Lipskaia T Iu, Rybina I V
Biokhimiia. 1987 Apr;52(4):690-700.
Creatine kinase from pigeon breast muscle was obtained in a homogeneous (as evidenced from polyacrylamide gel SDS electrophoresis) state. The molecular mass of the enzyme monomer is 43,000. Ultracentrifugation in a sucrose density gradient and gel filtration revealed that the enzyme is present in solution as a mixture of two major forms, i.e., octamer and dimer, which differ in their activity. The decrease of ionic strength from 0.25 to 0.02 results in reversible dissociation of the octameric form. A temperature rise from 5 degrees to 20 degrees C or the nature of monovalent anions (e.g., Cl-, CH3COO-, NO3-) and cations (K+, Na+) present in the medium do not influence the distribution of oligomeric forms. At pH 6.0 the major form is represented by the octamer; its dissociation is caused by an increase of pH. The octamer dissociation occurs in a mixture of substrates of the creatine kinase reaction in the presence of Mg2+; no such dissociation is observed in the absence of Mg2+ and in the presence of each of the reaction substrates. The non-interacting pair of substrates--ADP and creatine--causes the dissociation of the octamer in the presence of nitrate ions but not acetate. It is concluded that the dissociating effect of substrates is due to the conformational changes of subunits during catalysis. At physiological concentrations of nucleotide substrates the degree of octamer dissociation depends on the ratio of creatine phosphate and creatine concentrations, as well as on the presence of chlorine and phosphate ions. A qualitative estimation of the rate of pH- and substrate-dependent dissociation of creatine kinase octamer revealed that under the given experimental conditions the pH-dependent dissociation is completed within hours, whereas the substrate-dependent one--within seconds or minutes. According to its properties, mitochondrial creatine kinase from pigeon breast muscle is close to its bovine heart counterpart; the observed differences were found to be quantitative.

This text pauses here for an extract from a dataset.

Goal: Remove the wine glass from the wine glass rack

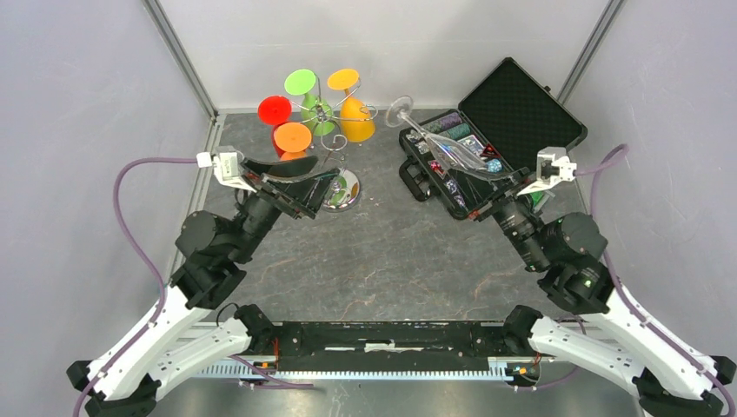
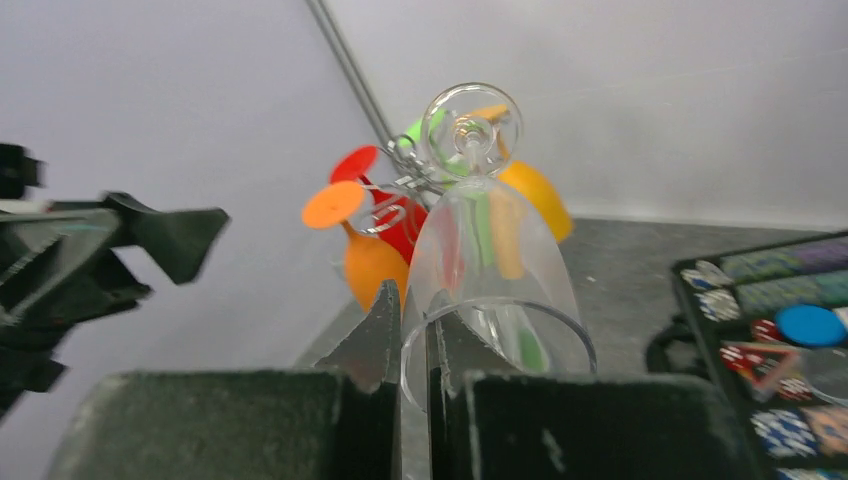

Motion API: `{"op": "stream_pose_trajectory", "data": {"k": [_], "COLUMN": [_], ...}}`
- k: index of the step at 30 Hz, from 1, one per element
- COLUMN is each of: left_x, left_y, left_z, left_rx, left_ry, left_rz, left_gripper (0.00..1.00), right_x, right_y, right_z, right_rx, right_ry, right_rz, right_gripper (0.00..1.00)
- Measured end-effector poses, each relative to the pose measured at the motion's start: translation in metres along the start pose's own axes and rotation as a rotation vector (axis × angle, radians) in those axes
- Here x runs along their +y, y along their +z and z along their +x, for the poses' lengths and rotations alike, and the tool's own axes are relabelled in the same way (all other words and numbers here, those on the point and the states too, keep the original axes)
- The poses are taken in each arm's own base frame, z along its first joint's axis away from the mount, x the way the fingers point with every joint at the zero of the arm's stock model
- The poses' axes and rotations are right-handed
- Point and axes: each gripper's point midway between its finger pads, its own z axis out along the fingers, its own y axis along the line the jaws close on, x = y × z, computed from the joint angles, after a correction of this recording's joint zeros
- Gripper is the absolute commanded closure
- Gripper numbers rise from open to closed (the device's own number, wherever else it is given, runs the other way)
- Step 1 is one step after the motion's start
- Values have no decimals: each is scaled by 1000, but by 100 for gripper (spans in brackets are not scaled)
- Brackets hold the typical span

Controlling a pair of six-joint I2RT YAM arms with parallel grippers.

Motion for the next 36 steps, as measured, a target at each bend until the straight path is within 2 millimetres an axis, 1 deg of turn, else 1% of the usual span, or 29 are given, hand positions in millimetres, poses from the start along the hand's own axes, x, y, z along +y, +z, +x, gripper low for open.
{"op": "stream_pose_trajectory", "data": {"k": [2,5,7,9,12,14,16,20,23,26,28,33,36], "left_x": [5,17,26,33,41,48,52,60,69,73,73,73,72], "left_y": [-4,-13,-20,-28,-32,-31,-27,-15,-14,-15,-17,-25,-30], "left_z": [-6,-18,-25,-32,-38,-39,-38,-27,-14,-9,-10,-20,-27], "left_rx": [-3,-23,-38,-51,-57,-37,-10,58,110,136,134,103,82], "left_ry": [54,137,185,228,291,336,368,407,427,438,440,445,451], "left_rz": [-33,-108,-157,-200,-246,-281,-310,-338,-360,-371,-373,-391,-394], "left_gripper": [4,3,3,3,1,0,0,0,0,0,0,0,0], "right_x": [-7,-19,-29,-40,-55,-64,-71,-84,-95,-104,-109,-119,-129], "right_y": [-2,-5,-8,-14,-23,-29,-33,-38,-41,-43,-43,-40,-37], "right_z": [-1,9,25,47,79,101,119,145,162,175,182,191,195], "right_rx": [56,181,278,386,540,651,755,908,1012,1095,1140,1210,1244], "right_ry": [-70,-177,-245,-314,-403,-462,-514,-600,-659,-705,-730,-756,-746], "right_rz": [49,112,142,165,180,178,174,179,195,201,201,191,189], "right_gripper": [100,100,100,100,100,100,100,100,100,100,100,100,100]}}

从鸽胸肌中提取的肌酸激酶呈均一状态(聚丙烯酰胺凝胶SDS电泳证明)。该酶单体的分子量为43,000。蔗糖密度梯度超速离心和凝胶过滤显示,该酶在溶液中以两种主要形式的混合物存在,即八聚体和二聚体,它们的活性不同。离子强度从0.25降至0.02会导致八聚体形式可逆解离。温度从5℃升至20℃或介质中存在的一价阴离子(如Cl-、CH3COO-、NO3-)和阳离子(K+、Na+)的性质不会影响寡聚体形式的分布。在pH 6.0时,主要形式为八聚体;其解离是由pH升高引起的。八聚体解离发生在肌酸激酶反应底物混合物中且存在Mg2+的情况下;在不存在Mg2+以及存在每种反应底物时未观察到这种解离。非相互作用的底物对——ADP和肌酸——在存在硝酸根离子而非醋酸根离子的情况下会导致八聚体解离。得出的结论是,底物的解离作用是由于催化过程中亚基的构象变化。在核苷酸底物的生理浓度下,八聚体解离程度取决于磷酸肌酸和肌酸浓度的比例,以及氯离子和磷酸根离子的存在。对肌酸激酶八聚体pH和底物依赖性解离速率的定性估计表明,在给定实验条件下,pH依赖性解离在数小时内完成,而底物依赖性解离在数秒或数分钟内完成。根据其性质,鸽胸肌线粒体肌酸激酶与牛心肌线粒体肌酸激酶相近;观察到的差异是定量的。